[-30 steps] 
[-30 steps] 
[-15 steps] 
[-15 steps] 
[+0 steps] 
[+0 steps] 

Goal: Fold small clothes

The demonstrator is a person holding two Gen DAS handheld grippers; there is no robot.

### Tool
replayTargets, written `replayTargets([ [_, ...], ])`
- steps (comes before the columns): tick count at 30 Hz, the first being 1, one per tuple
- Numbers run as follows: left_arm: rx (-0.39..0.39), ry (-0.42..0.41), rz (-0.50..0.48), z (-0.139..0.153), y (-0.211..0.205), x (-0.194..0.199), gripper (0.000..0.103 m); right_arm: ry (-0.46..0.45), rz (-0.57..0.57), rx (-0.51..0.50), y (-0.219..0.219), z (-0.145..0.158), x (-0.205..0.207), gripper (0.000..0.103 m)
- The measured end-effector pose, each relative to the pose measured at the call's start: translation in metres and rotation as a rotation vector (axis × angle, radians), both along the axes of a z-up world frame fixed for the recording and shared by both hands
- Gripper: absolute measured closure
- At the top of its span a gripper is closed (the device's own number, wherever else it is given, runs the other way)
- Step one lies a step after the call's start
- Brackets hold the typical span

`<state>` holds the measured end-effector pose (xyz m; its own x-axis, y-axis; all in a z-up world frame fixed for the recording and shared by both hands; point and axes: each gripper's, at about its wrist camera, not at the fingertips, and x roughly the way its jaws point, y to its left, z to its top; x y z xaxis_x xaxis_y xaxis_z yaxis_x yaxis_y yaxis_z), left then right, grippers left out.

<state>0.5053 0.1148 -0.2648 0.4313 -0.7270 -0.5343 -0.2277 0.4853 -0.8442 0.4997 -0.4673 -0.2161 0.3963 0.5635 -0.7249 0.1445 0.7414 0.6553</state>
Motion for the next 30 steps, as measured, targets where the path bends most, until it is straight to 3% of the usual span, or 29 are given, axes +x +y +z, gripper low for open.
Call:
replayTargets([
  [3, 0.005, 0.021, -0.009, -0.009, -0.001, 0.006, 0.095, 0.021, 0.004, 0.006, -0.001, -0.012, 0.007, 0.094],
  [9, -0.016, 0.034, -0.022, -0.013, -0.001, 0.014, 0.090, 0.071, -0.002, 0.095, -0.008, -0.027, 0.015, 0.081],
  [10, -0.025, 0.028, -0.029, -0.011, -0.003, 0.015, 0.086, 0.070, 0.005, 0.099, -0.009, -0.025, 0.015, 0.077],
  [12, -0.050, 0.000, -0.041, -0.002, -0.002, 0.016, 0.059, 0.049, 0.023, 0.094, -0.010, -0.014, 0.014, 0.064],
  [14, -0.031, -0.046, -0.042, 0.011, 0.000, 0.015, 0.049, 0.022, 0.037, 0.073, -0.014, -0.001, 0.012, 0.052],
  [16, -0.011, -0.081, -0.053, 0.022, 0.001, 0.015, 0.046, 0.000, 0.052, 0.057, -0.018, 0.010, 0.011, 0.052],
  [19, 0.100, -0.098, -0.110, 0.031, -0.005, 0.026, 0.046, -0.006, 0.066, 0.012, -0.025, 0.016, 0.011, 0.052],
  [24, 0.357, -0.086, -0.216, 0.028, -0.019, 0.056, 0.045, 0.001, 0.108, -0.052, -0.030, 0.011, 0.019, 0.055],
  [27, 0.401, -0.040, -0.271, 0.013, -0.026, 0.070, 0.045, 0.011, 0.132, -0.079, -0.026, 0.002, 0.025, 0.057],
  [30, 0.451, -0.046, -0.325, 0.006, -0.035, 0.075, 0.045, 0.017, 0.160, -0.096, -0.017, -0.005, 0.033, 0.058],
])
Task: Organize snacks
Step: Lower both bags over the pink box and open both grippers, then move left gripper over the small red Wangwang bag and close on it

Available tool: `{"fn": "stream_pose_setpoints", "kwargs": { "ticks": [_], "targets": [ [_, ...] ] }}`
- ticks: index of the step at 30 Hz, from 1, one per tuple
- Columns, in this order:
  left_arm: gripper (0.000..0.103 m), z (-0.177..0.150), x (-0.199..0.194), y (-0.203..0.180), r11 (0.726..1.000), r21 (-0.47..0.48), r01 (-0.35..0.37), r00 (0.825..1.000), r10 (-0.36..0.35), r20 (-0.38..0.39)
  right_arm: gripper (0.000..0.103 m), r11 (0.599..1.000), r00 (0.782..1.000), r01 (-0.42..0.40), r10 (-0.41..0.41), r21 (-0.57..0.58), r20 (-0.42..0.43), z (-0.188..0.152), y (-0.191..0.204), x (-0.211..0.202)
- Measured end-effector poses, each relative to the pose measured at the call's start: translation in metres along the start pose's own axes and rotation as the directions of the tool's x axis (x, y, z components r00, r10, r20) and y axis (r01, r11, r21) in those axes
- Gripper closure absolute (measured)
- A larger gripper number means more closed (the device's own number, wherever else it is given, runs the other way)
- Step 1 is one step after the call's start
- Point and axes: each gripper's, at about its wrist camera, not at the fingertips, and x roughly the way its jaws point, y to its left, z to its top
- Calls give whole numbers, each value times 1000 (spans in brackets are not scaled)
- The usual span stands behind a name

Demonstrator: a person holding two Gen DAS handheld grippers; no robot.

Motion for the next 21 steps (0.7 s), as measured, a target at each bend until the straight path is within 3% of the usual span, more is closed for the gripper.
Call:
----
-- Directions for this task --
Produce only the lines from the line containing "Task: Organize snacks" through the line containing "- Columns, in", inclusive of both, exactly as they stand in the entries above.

-- Task output --
Task: Organize snacks
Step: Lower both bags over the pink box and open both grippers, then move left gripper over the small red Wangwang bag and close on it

Available tool: `{"fn": "stream_pose_setpoints", "kwargs": { "ticks": [_], "targets": [ [_, ...] ] }}`
- ticks: index of the step at 30 Hz, from 1, one per tuple
- Columns, in this order:

The answer given above is complete as it stands.